Ludwick’s Stat Line:

.244/.308/.375, 357 AB’s, 20 2B’s, 9 HR, 45 RBI, 31 BB-94 K, -0.5 WAR, -14 RAA

Top Ryan Ludwick Moment:

In a season of wildly erratic playing time, Ludwick found it nearly impossible to develop any type of rhythm—that would show in his final numbers.

On a game-by-game basis, Ludwick didn’t have very many outstanding moments or games. His top moment of the season may be his only four-hit campaign, which came on June 15 against the Milwaukee Brewers. Shockingly, he would only have two games all season long in which he had multiple extra-base hits. Against the Brewers on this day, he’d lace three doubles in a Reds’ 13-4 rout.

Low Point of the Season for Ryan Ludwick:

Like sharks to blood in the water, fans swarmed Ludwick just ten games into the season when he produced a “Golden Sombrero” at home against the Tampa Bay Rays (four strikeouts in one game).
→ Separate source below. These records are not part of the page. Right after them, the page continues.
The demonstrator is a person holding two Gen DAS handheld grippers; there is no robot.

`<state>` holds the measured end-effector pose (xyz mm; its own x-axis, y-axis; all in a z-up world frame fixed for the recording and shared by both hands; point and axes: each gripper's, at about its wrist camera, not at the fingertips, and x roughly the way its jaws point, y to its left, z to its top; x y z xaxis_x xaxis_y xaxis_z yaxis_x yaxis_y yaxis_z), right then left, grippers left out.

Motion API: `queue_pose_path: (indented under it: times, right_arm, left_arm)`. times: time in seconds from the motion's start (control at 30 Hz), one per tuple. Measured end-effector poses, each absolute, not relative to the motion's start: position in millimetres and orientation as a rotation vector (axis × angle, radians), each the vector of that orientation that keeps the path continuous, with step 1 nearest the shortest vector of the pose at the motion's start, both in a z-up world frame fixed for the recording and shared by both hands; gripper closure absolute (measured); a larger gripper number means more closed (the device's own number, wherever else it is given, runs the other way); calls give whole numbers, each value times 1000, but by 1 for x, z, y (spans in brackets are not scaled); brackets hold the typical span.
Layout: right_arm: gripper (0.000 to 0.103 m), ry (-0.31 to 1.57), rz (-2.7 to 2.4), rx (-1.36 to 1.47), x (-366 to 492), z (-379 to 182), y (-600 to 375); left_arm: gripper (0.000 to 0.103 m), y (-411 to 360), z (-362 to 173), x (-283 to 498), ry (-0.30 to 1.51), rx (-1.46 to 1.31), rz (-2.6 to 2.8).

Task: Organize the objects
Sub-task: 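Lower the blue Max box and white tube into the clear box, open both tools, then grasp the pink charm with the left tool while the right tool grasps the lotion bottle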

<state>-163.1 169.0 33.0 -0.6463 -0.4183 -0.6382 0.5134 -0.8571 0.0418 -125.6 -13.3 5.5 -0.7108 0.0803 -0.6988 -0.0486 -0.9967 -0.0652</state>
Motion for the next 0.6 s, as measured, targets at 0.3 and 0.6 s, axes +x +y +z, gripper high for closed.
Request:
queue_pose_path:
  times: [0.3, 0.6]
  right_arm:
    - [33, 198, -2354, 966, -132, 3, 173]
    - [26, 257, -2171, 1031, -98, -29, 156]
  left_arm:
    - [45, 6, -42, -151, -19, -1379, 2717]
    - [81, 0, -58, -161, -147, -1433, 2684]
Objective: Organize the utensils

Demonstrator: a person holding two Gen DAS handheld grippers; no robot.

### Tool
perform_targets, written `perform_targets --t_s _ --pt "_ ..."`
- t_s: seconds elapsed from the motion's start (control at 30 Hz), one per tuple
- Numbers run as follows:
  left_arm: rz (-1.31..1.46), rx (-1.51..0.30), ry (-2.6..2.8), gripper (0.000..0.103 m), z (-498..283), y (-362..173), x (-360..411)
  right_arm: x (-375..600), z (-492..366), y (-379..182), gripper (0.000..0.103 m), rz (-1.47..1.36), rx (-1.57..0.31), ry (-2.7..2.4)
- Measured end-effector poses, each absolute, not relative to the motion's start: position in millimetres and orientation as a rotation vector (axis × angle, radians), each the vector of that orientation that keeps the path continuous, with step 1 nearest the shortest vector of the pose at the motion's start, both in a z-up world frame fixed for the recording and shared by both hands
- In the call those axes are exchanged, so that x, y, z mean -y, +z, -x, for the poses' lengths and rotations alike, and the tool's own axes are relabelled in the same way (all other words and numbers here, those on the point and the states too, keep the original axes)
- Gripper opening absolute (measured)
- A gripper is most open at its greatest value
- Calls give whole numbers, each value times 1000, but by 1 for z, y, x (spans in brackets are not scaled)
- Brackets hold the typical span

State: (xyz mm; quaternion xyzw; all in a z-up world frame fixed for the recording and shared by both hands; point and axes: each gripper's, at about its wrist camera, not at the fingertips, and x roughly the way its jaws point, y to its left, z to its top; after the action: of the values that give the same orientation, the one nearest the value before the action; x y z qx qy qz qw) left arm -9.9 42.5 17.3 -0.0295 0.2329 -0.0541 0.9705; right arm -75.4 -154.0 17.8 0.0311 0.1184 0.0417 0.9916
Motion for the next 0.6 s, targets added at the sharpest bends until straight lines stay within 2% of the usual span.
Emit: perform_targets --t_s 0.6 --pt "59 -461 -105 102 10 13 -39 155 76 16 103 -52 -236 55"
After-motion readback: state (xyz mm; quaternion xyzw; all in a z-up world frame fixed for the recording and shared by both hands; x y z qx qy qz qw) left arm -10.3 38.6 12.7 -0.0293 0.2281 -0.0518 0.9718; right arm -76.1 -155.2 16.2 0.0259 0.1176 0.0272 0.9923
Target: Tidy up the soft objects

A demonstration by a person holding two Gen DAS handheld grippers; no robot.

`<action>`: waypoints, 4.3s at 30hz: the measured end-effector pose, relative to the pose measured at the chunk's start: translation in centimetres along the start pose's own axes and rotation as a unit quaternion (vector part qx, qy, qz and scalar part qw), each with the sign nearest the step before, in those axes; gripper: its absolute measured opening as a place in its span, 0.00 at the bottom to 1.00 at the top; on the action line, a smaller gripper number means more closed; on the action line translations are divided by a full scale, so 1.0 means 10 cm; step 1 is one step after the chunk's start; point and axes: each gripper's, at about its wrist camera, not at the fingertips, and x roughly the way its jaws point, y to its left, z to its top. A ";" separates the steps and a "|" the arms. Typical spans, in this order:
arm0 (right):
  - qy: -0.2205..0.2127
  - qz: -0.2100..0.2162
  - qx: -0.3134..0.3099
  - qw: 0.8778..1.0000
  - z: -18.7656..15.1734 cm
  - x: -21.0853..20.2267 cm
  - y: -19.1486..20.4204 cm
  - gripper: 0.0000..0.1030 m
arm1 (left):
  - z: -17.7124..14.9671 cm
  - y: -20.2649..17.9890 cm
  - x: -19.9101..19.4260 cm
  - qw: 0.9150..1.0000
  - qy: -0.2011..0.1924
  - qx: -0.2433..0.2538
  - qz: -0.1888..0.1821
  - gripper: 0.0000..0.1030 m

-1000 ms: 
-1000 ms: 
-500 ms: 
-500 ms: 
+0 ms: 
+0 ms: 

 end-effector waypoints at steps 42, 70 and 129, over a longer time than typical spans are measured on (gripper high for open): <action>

In just over a month from that point, the massive platoon began. It became a daily contest to guess who Price would just haphazardly throw in left field without any rhyme or reason. For a long-time professional like Ludwick, this must have been rock bottom.

Final Grade: C

In an odd way, I’ll miss Ryan Ludwick. His tenure in Cincinnati was borderline cancerous towards the end, despite having lasted only three seasons. Obviously, we wish him nothing but the best as he searches for a team with an opening for him and his powerful bat.

As Ludwick departs, the left field position is in no better shape than he found it. That is the tragic reality in Cincinnati.